**Data section**
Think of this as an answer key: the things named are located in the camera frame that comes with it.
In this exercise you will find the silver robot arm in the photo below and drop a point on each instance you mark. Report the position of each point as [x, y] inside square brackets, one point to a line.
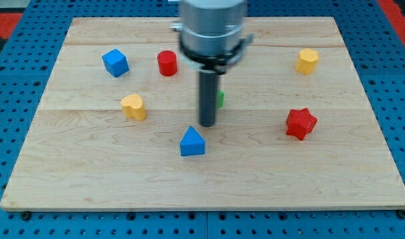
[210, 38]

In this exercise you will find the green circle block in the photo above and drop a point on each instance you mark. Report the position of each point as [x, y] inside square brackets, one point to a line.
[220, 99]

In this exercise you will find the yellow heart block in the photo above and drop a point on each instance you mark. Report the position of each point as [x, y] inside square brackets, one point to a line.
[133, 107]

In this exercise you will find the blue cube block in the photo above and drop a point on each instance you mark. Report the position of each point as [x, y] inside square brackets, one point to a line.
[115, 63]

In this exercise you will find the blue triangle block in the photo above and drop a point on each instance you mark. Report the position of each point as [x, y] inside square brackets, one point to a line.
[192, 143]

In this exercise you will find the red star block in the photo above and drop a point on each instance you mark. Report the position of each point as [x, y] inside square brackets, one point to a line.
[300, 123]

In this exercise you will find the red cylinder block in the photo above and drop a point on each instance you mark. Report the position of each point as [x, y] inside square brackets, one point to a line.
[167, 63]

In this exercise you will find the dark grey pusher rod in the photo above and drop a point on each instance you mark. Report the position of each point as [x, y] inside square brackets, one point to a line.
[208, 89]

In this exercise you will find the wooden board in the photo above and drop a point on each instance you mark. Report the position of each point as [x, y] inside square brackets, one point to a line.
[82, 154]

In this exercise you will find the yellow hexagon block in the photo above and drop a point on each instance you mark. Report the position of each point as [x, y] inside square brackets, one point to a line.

**Aim of the exercise**
The required output is the exact sequence of lines from the one containing "In this exercise you will find the wooden" through the end of the listing, both endpoints included.

**Answer to the exercise**
In this exercise you will find the wooden board in the photo above and drop a point on each instance you mark. Report the position of each point as [x, y] inside square brackets, one point to a line.
[82, 154]

In this exercise you will find the yellow hexagon block in the photo above and drop a point on each instance you mark. Report the position of each point as [x, y] inside square brackets, one point to a line.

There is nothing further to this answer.